*Your goal:*
Each line from the one containing "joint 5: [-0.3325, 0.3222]" through the final line below must be reproduced exactly, and no others.

*** Recorded information Section Begins ***

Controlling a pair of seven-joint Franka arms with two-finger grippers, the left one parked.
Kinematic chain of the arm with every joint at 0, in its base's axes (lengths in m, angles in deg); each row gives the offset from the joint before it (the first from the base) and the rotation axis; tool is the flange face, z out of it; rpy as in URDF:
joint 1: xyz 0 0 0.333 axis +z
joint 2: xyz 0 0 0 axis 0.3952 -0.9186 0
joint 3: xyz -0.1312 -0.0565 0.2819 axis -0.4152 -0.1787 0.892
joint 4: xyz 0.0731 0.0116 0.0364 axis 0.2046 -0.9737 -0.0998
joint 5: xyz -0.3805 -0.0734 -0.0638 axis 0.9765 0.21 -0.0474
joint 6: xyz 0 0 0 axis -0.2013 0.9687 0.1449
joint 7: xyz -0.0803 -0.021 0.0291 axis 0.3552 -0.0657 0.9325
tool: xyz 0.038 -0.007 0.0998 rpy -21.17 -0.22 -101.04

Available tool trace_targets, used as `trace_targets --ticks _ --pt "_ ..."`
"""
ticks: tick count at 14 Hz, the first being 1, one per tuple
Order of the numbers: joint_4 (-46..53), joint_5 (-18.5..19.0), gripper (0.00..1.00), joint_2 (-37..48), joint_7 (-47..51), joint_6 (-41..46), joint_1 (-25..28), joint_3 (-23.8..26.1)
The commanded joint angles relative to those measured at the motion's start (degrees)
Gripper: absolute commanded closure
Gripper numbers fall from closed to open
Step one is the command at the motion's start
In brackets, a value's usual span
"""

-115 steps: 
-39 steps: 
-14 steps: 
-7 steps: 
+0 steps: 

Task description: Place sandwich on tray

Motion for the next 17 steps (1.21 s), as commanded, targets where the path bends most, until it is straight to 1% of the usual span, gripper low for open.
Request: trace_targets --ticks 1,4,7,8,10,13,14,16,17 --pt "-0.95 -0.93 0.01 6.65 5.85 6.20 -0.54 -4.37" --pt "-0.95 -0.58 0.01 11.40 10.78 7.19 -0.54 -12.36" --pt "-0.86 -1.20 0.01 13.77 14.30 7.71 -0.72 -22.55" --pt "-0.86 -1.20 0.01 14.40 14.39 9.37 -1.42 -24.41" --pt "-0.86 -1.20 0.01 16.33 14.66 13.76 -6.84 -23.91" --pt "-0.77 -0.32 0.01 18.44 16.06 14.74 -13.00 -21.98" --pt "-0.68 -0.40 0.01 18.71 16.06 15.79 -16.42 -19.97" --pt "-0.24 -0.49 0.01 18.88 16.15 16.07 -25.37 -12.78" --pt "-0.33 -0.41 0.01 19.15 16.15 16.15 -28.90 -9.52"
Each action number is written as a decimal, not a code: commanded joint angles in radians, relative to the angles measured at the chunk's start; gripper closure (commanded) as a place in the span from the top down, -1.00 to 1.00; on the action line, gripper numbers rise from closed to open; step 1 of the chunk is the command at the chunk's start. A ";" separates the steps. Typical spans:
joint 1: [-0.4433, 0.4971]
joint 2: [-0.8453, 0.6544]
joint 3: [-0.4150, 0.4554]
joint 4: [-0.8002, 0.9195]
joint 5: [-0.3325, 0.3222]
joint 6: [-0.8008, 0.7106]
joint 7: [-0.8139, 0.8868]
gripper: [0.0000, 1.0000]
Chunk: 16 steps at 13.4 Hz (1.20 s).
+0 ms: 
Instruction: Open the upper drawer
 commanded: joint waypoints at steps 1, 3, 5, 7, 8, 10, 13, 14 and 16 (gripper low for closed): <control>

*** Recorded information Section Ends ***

*Output:*
joint 5: [-0.3325, 0.3222]
joint 6: [-0.8008, 0.7106]
joint 7: [-0.8139, 0.8868]
gripper: [0.0000, 1.0000]
Chunk: 16 steps at 13.4 Hz (1.20 s).
+0 ms: 
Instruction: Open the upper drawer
 commanded: joint waypoints at steps 1, 3, 5, 7, 8, 10, 13, 14 and 16 (gripper low for closed): <control>

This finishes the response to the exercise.